E-mail: vjgalani@gmail.com, Tel.: +91-9429161203
Kalpesh Bharatbhai Mistry
Kalpesh Bharatbhai Mistry
Indubhai Patel College of Pharmacy and Research Centre, Dharmaj-388430, Gujarat, India.
E-mail: kalpeshmistry2612@gmail.com
Aasim Sirajbhai Mafat
Aasim Sirajbhai Mafat
Indubhai Patel College of Pharmacy and Research Centre, Dharmaj-388430, Gujarat, India.
E-mail: aasimmafat4@gmail.com
Het Ketankumar Shah
Het Ketankumar Shah
Indubhai Patel College of Pharmacy and Research Centre, Dharmaj-388430, Gujarat, India.
E-mail: shahhet100@gmail.com
Vrajesh Nirajkumar Jayswal
Vrajesh Nirajkumar Jayswal
Indubhai
Patel College of Pharmacy and Research Centre, Dharmaj-388430, Gujarat, India.
Tej Jagdish Galani
Tej Jagdish Galani
PharmacyTechnician,
Mohawk College, Hamilton, Canada.
E-mail: tejphy07@gmail.com
Abstract
Digital
technology use has surged, especially among younger generations, raising
concerns about its impact on health. This study examined the effects of
increased screen time on the health of college students in Gujarat, India. A
random sample of 452 students (ages 17-23) from urban and rural backgrounds
participated in a Google Forms survey covering socio-demographic data, screen
time, physical health, mental health (depression, anxiety, mood swings), and
sleep quality. Among participants, 98.89% used mobile phones, 78.09% watched
television, 73.67% used laptops, and 54.20% used tablets. Notably, 10.42% spent
over 8 hours daily on mobile devices. Many primarily used screens for academic
work and social media. While 52.22% had a normal body weight, 34.07% were underweight,
and 13.71% were overweight, possibly due to screen use during meals. Common
physical issues included body aches, eye strain, and sleep disturbances, while
mental health concerns involved insomnia, anxiety, and depression. The
Pittsburgh Sleep Quality Index (PSQI) revealed that 44.46% had poor sleep
quality (PSQI ≥5), with an average score of 4.53 ± 2.32. Overall, excessive
screen time negatively affected both physical and mental health. Promoting
balanced screen use and increased physical activity is essential for improving
student well-being.
Keywords
Digital
technology, social media, smart phone, screen time, college students, Pittsburgh sleep quality index, physical activity, radiation.
1. Introduction
The modern digital era has advanced the comfort of human life through the use of devices like televisions, computers, and mobile electronics. The digital world connects people, putting everything at their fingertips. The coronavirus pandemic has led to the widespread adoption of work-from-home practices and online education, significantly increasing screen time and negatively impacting health [1]. Since the COVID-19 pandemic, a drastic rise in screen time has been observed, particularly among college students, which has adversely affected mental health, sleep patterns, overall well-being, and academic activities [2].

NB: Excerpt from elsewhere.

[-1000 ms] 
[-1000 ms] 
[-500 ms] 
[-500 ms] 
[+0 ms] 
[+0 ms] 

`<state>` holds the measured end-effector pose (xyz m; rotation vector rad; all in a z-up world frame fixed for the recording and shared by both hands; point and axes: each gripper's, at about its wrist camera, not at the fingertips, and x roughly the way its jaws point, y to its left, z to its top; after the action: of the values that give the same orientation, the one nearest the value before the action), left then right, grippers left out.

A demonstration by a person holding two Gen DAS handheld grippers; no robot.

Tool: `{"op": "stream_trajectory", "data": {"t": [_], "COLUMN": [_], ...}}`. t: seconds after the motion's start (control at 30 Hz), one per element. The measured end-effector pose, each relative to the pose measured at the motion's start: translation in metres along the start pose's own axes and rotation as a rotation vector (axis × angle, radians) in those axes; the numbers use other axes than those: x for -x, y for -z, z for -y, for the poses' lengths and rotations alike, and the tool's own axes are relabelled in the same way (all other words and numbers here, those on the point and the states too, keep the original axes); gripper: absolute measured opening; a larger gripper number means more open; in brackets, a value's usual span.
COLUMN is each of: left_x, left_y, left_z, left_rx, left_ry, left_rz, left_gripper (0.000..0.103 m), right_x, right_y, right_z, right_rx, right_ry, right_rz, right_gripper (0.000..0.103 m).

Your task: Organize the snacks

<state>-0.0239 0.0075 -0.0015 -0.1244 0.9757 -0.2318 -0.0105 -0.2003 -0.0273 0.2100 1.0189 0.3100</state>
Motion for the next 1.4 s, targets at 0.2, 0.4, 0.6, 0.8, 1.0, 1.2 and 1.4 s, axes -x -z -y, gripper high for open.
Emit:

Most studies have found links between excessive screen exposure and its effects on various aspects of physical, mental, and psychological health. The physical hazards of excessive screen time include eye strain, neck and shoulder pain, and back pain. Consequences for physical health include risk factors for obesity and cardiovascular conditions such as hypertension, impaired stress regulation, low levels of HDL cholesterol, and insulin resistance. Mental health hazards include increased levels of depression, anxiety, fear of missing out, and other mood disorders. Psychological health impacts include suicidal ideation and depressive symptoms, which are linked to digital device dependency, poor sleep quality caused by excessive screen time, and negativity influenced by online content [3-6].
Excessive screen time is also linked to lower self-esteem, worsened mental health, addiction, slower learning, and a higher risk of early cognitive decline [7]. Radiofrequency-modulated electromagnetic fields emitted by mobile phones are predominantly absorbed by the user’s head, impacting cerebral glucose metabolism and altering neuronal excitability [8]. Rising passive entertainment has coincided with a sharp decline in youth participation in sports, exercise, and outdoor activities over the last 10–15 years, leading to weakened social skills, isolation, and rising teen suicide rates. Creativity has declined as less time is dedicated to hands-on, problem-solving activities [9].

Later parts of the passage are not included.